3.6. Biological Process, Molecular Function, and Functional Modification Site
Buffalo LEP participates in signal transduction processes (GO:0007165) and exhibits hormonal activity (GO:0005179). In this study, three types of functional modification sites were predicted in buffalo LEP_X1, including acetylation sites, Casein Kinase II (CK2) phosphorylation sites, and Protein Kinase C (PKC) phosphorylation sites (Table S5). However, LEP_X2 contains two types of active sites, CK2 and PKC, suggesting potential divergent effects of LEP_X1 and LEP_X2 on milk fat synthesis.
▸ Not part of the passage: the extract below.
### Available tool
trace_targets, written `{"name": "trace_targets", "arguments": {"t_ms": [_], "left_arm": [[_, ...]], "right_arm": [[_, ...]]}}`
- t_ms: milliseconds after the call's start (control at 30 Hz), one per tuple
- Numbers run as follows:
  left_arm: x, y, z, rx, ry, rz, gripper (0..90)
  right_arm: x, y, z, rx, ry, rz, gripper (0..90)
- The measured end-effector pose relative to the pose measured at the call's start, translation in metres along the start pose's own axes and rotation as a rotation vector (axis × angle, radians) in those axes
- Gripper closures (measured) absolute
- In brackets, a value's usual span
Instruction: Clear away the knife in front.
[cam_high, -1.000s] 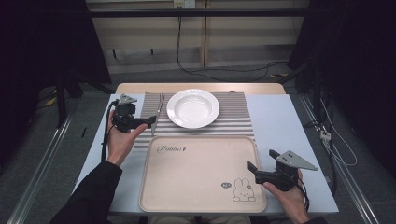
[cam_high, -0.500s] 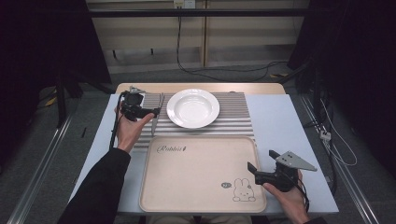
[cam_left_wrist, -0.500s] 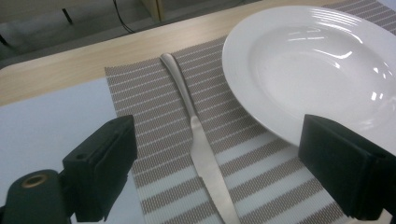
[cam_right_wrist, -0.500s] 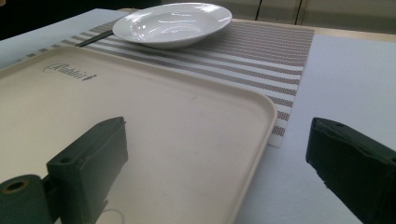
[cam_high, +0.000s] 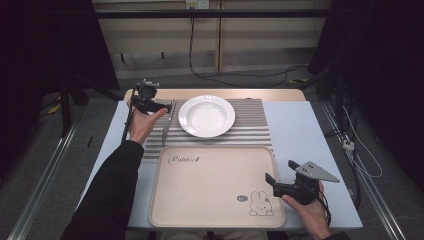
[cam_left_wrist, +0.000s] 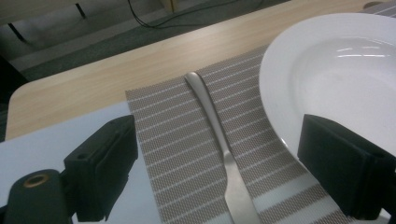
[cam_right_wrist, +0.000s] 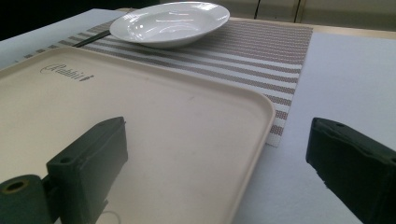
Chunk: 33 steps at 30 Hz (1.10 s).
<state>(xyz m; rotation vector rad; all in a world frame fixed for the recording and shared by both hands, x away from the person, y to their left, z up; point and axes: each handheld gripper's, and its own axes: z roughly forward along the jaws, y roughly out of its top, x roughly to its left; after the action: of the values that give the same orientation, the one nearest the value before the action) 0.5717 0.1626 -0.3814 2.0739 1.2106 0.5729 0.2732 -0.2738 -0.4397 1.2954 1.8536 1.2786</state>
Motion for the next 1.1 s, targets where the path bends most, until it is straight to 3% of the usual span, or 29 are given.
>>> {"name": "trace_targets", "arguments": {"t_ms": [33, 100, 200, 233, 300, 333, 400, 433, 600, 667, 733, 800, 833, 1033, 1100], "left_arm": [[0.000, 0.000, 0.000, 0.000, 0.000, 0.000, 13.0], [0.001, 0.001, 0.007, -0.004, -0.032, -0.050, 14.5], [0.002, 0.001, 0.016, -0.006, -0.014, -0.043, 15.5], [0.002, -0.001, 0.023, 0.005, -0.024, -0.064, 16.1], [0.002, -0.002, 0.028, 0.011, -0.020, -0.065, 17.3], [0.003, -0.003, 0.031, 0.022, -0.018, -0.043, 19.5], [0.004, -0.006, 0.039, 0.030, -0.009, -0.055, 21.3], [0.006, -0.009, 0.047, 0.041, -0.033, -0.077, 21.4], [0.005, -0.009, 0.061, 0.067, -0.006, -0.033, 28.4], [0.005, -0.008, 0.067, 0.071, -0.009, -0.043, 28.8], [0.003, -0.008, 0.074, 0.102, -0.020, -0.023, 33.3], [0.003, -0.009, 0.076, 0.097, -0.026, -0.015, 33.0], [0.003, -0.010, 0.078, 0.099, -0.031, -0.007, 38.1], [0.003, -0.010, 0.083, 0.119, -0.038, -0.019, 51.1], [0.003, -0.009, 0.085, 0.138, -0.057, -0.061, 55.8]], "right_arm": [[0.000, 0.000, 0.000, -0.002, -0.001, -0.002, 5.1], [-0.001, 0.000, 0.001, -0.002, 0.001, 0.004, 5.1], [0.000, 0.000, 0.002, 0.001, 0.002, 0.001, 5.0], [0.000, 0.000, 0.003, 0.002, 0.003, 0.001, 5.0], [0.000, 0.000, 0.003, 0.002, 0.003, -0.002, 5.0], [0.000, 0.000, 0.003, 0.002, 0.006, -0.002, 5.0], [0.001, 0.000, 0.002, -0.004, 0.010, -0.005, 4.7], [0.001, 0.000, 0.001, -0.005, 0.012, -0.008, 4.7], [0.001, 0.000, 0.001, -0.004, 0.007, -0.009, 4.6], [0.000, 0.000, 0.002, -0.002, 0.008, -0.010, 4.6], [0.000, 0.000, 0.002, 0.001, 0.007, -0.011, 4.6], [0.000, 0.000, 0.002, 0.001, 0.007, -0.010, 4.6], [0.000, 0.000, 0.002, 0.002, 0.006, -0.010, 4.6], [0.000, 0.000, 0.001, 0.001, 0.007, -0.004, 4.6], [0.000, -0.001, 0.001, 0.001, 0.008, -0.004, 4.5]]}}
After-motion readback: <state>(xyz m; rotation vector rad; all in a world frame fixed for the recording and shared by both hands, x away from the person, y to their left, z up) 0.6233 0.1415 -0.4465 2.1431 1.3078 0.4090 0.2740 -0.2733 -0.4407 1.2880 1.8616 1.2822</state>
3.7. Differential Expression of LEP
To optimize lactation conditions in BuMECs, we supplemented the cell culture with 3 μg/mL of prolactin (Figure S1). Experimental and control groups were established, with and without prolactin, respectively, and the expression of LEP_X1 and LEP_X2 was assessed using qPCR. Results revealed a significant decrease in LEP_X1 expression in lactating compared to non-lactating BuMECs (p < 0.01, Figure 7A), whereas LEP_X2 expression was significantly elevated in lactating BuMECs (p < 0.01, Figure 7B). Interestingly, LEP_X2 expression was notably higher than LEP_X1 in lactating BuMECs (p < 0.001, Figure 7C), while it was significantly lower in non-lactating BuMECs (p < 0.05, Figure 7D). These findings suggest a predominant role of LEP_X2 in lactating BuMECs, whereas LEP_X1 may primarily function in non-lactating BuMECs.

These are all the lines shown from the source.